BEGIN Provided material
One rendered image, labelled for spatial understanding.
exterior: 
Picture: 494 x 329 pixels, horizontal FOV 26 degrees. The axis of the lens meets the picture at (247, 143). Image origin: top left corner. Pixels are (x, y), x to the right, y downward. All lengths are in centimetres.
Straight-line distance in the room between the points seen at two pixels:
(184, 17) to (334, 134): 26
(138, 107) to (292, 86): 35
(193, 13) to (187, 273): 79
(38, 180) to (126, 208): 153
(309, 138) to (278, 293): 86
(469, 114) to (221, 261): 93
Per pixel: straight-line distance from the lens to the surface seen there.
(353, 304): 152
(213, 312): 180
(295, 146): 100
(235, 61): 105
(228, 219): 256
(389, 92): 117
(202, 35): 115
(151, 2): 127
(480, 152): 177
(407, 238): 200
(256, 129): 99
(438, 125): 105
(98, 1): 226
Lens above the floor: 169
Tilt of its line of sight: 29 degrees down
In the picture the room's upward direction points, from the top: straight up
END Provided material
BEGIN Provided material
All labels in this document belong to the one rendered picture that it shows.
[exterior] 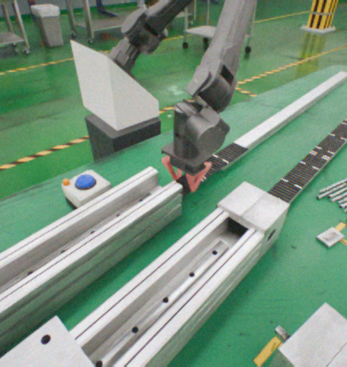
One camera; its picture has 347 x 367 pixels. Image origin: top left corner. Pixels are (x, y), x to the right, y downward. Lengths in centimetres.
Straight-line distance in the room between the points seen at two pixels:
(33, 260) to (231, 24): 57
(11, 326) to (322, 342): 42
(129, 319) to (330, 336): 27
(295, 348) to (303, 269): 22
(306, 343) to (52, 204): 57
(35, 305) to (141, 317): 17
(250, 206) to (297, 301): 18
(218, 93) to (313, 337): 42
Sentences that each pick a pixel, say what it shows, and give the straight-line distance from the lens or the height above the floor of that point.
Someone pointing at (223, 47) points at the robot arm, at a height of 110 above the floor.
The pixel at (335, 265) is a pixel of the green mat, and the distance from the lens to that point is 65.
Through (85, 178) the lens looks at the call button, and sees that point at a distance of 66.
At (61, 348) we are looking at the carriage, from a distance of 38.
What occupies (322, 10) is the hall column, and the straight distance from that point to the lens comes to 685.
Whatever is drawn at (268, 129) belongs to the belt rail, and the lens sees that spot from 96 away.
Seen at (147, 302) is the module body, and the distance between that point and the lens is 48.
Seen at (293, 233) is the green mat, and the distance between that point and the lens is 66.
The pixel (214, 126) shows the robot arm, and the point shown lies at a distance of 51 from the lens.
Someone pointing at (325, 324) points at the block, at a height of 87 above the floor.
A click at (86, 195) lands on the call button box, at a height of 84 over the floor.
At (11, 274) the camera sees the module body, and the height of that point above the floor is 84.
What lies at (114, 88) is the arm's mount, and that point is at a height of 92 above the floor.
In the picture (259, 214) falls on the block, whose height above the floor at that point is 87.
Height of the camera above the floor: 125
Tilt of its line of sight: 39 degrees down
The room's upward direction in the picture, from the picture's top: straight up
END Provided material
BEGIN Provided material
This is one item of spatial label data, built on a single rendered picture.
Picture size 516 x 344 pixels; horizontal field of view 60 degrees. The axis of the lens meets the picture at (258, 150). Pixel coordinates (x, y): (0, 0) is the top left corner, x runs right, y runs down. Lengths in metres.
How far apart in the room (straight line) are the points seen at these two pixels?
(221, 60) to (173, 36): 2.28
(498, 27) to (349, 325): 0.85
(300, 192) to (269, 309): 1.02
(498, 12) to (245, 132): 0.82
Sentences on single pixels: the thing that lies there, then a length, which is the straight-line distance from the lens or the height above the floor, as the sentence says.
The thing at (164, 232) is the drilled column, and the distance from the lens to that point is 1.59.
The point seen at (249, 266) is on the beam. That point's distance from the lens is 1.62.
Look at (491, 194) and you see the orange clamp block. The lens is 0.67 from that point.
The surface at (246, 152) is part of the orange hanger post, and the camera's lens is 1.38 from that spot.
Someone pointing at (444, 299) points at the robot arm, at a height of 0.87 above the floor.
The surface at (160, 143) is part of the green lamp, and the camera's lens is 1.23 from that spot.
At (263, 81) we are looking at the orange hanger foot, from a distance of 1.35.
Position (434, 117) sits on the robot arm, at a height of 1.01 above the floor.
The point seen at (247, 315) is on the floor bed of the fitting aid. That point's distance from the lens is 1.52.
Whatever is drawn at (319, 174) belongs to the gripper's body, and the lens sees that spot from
END Provided material
:: What needs to be done ::
Search the listing above for the lines with "The thing at" and "Look at (491, 194)", then output those lines and all lines between them exactly.

:: Result for this task ::
The thing at (164, 232) is the drilled column, and the distance from the lens to that point is 1.59.
The point seen at (249, 266) is on the beam. That point's distance from the lens is 1.62.
Look at (491, 194) and you see the orange clamp block. The lens is 0.67 from that point.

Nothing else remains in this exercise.